Siobhan Liddell’s fragments of life begin, in this exhibition, with her series of bronze sculptures from 1998: “Spaces Between Two Bodies” (two works of the same title), “Between Two Bodies” (also two works of the same title) , and plaster Pause (1998). These works catalog the negative space around and between living human forms, and express both a joyful interaction, as we imagine bodies rolling in pleasure and love, but also the relics of something that was once there. but who is now gone. A second current of thought is exhibited in Liddell’s considerations on light – first in his glass rods (1994), a set of four solid glass cylinders of different widths, lengths and shades of blue installed on the ground, reminiscent of that of Walter De Maria The broken mile (1979) but on an individual and luminescent human scale.
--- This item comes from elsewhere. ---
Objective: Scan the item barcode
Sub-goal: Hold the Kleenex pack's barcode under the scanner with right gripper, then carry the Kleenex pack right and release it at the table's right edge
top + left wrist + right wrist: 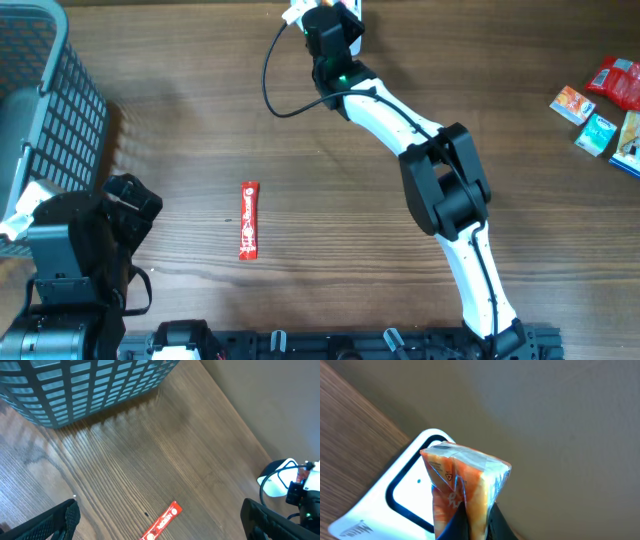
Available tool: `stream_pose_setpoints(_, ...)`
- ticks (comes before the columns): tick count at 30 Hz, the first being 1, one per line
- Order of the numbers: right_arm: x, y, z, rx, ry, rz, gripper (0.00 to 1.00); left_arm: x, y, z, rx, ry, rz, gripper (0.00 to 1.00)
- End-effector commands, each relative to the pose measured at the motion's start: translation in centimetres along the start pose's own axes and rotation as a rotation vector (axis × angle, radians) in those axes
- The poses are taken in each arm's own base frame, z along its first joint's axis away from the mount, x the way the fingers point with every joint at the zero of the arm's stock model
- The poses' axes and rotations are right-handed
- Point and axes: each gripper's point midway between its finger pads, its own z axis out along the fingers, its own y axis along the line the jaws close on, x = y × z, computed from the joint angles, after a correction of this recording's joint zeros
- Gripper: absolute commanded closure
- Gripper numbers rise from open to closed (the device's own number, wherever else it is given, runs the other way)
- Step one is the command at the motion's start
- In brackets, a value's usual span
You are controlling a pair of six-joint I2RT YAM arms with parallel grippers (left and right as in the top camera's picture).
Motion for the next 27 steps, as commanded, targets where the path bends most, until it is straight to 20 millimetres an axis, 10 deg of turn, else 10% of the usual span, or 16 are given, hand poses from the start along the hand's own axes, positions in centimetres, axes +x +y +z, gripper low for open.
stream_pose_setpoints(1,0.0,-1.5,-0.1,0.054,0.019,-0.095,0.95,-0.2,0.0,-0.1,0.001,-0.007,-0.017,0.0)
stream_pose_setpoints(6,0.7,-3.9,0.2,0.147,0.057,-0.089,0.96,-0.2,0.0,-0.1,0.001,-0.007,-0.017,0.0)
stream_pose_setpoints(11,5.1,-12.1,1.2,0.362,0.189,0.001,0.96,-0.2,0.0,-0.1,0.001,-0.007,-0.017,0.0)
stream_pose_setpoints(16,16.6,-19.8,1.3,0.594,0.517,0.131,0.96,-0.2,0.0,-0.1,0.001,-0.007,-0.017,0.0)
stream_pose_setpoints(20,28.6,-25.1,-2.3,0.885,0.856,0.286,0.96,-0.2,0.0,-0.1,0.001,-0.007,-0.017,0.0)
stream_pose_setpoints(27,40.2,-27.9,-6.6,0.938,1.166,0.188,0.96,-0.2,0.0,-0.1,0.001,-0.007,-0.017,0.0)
While the Body and Pause the sculptures aim to cling to the space of intimacy, glass rods is to capture light in a tangible object. Liddell explored light further during a residency at the American Academy in Rome where she became obsessed with the Pantheon’s oculus, here depicted by the four Footprint (2012) print – a scan of a hand with a roughly cut oculus revealing a variety of meaningful images – an eye, the oculus of the pantheon, etc. nobody’s world (2019) is a simple diorama – Liddell punched a round hole in an accordion-folded freestanding photograph of a hand reaching out and taking something – the oculus. The picture stands vertically on a wooden plinth, a momentary sculpture framing an ever-changing circular window.
I had the chance to moderate a discussion between Liddell, Matalon and Soboleva for the Brooklyn Rail’s New social environment episode #530. The juxtaposition of various pieces by the artists particularly struck Matalon, especially the placement of his piece Crop (1997) next to Pause by Liddell. Crop is a set of two trapezoidal wire baskets, and Pause is a pair of wall prints/casts created from the negative space between two bodies; a white form, a black form. The two sets of materialized spaces are emblematic of each artist’s distinct yet deeply connected methodologies for engaging with absence – porous and transient in Matalon, while that in Liddell seeks to freeze and hold the moment. The exhibition is rich in these moments which, rather than provoking the gaze to compare the two artists, invite us to see from alternate points of view. It is deeply moving to see these two points of view revisited, intertwined and contextualized in this exhibition.